Ignacio hubiera querido emprender en seguida otra aventura jurídica contra los Costa: podía probarse que en la adquisición que tanto escandalizó al general Sánchez Bravo, de unos vagones de ferrocarril viejos que habían pertenecido al Ejército, hubo chantaje, hubo soborno. Manolo detuvo a su pasante: "Eso es más peliagudo. Déjamelo a mí. Aquí lo importante era comprobar que ante el Tribunal te sostenías de pie".
Esther lo felicitó. Le dio un par de besos en las mejillas. Había querido asistir a la vista, que se efectuaba en público. "Perfecto, Ignacio… Has estado perfecto". "Pues qué os creíais?", dijo alguien. Era Matías. Matías no pudo resistir la tentación y pidió permiso en Telégrafos para presenciar el debut de su hijo. Ignacio sintió aquel abrazo como ningún otro y casi se le saltaron las lágrimas. "Le diré a tu madre que te prepare un plato de crema a la catalana, si es que dispone de los ingredientes necesarios". "Gracias, padre… Y esta tarde llevaremos un poco de esa crema a tu nieto, César".
De momento, hubo un brindis en el bufete de Manolo, en el que participó incluso aquel vejete que se sabía de memoria el Aranzadi. Esther se movió por la casa como una figura de ballet. Hacía mucha gimnasia y ello se notaba. Apaciguados los ánimos, Manolo habló en serio. "Ésta es la primera piedra -dijo-. Calculo que los Costa perderán, en un plazo de seis meses, por lo menos cuatro pleitos mucho más importantes. Aquí la figura clave no soy yo; son el gobernador y el general. Alguien tenía que llegar que dijera basta. Os prometo que se les caerá el pelo. Nuestro rival, el togado Mijares, ya me ha hecho un guiño sorprendente, que no he sabido cómo interpretar". Ignacio sintió como si hubiera estudiado la carrera expresamente para "fumigar" a los Costa. Le llamaron por teléfono Moncho y el profesor Civil. Moncho bromeó: "Arriba España!". El profesor Civil le dijo: "Adelante muchacho… Ya sabía yo con quién me la jugaba".
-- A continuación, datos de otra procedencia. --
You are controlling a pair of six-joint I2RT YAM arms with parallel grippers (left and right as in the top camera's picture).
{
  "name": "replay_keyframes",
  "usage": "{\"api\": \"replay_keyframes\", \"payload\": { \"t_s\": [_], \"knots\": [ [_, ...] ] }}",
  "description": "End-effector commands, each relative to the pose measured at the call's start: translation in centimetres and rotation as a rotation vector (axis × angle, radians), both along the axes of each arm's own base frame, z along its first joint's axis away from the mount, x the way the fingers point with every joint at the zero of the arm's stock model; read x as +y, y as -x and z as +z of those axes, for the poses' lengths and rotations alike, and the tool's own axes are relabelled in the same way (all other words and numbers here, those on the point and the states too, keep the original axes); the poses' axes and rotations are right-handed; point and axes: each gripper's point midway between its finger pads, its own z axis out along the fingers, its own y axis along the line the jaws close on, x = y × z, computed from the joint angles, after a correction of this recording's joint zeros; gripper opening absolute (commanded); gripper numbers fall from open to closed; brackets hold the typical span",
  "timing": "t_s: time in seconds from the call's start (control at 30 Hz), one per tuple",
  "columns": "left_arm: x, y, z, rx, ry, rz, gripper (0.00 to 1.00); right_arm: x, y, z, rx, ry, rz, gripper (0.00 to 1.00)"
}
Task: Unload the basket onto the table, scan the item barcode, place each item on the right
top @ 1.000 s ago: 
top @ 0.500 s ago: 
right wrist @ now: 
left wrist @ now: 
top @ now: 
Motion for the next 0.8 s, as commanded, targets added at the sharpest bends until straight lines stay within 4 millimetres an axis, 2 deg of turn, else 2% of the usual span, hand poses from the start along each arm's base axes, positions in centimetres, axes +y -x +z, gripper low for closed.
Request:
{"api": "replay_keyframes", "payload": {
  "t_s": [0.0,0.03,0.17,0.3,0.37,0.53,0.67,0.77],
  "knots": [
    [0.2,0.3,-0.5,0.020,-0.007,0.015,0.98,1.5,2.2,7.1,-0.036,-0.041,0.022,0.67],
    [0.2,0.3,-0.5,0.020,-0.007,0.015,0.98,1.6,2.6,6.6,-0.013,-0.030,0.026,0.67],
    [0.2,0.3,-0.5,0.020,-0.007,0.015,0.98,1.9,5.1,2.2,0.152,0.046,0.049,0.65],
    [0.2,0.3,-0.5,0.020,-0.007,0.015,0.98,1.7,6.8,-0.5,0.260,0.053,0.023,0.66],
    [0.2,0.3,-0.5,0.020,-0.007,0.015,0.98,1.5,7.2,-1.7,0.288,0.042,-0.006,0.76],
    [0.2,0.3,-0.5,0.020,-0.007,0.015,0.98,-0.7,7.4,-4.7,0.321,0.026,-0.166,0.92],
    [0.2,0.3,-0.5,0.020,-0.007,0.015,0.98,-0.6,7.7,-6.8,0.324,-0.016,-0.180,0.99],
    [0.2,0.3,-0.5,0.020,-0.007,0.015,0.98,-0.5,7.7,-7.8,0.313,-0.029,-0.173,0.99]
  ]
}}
En el piso de la Rambla hubo, en efecto, un plato de crema catalana. Y champaña, que el propio Ignacio compró. Carmen Elgazu estaba tan azarada que quemó un poquitín el postre elegido. "Perdonadme! Es que ni sé lo que me hago!". Eloy comentó, mientras se relamía los labios: "Pues a mí no me parece que esté quemada… Está tan buena como un helado de chocolate".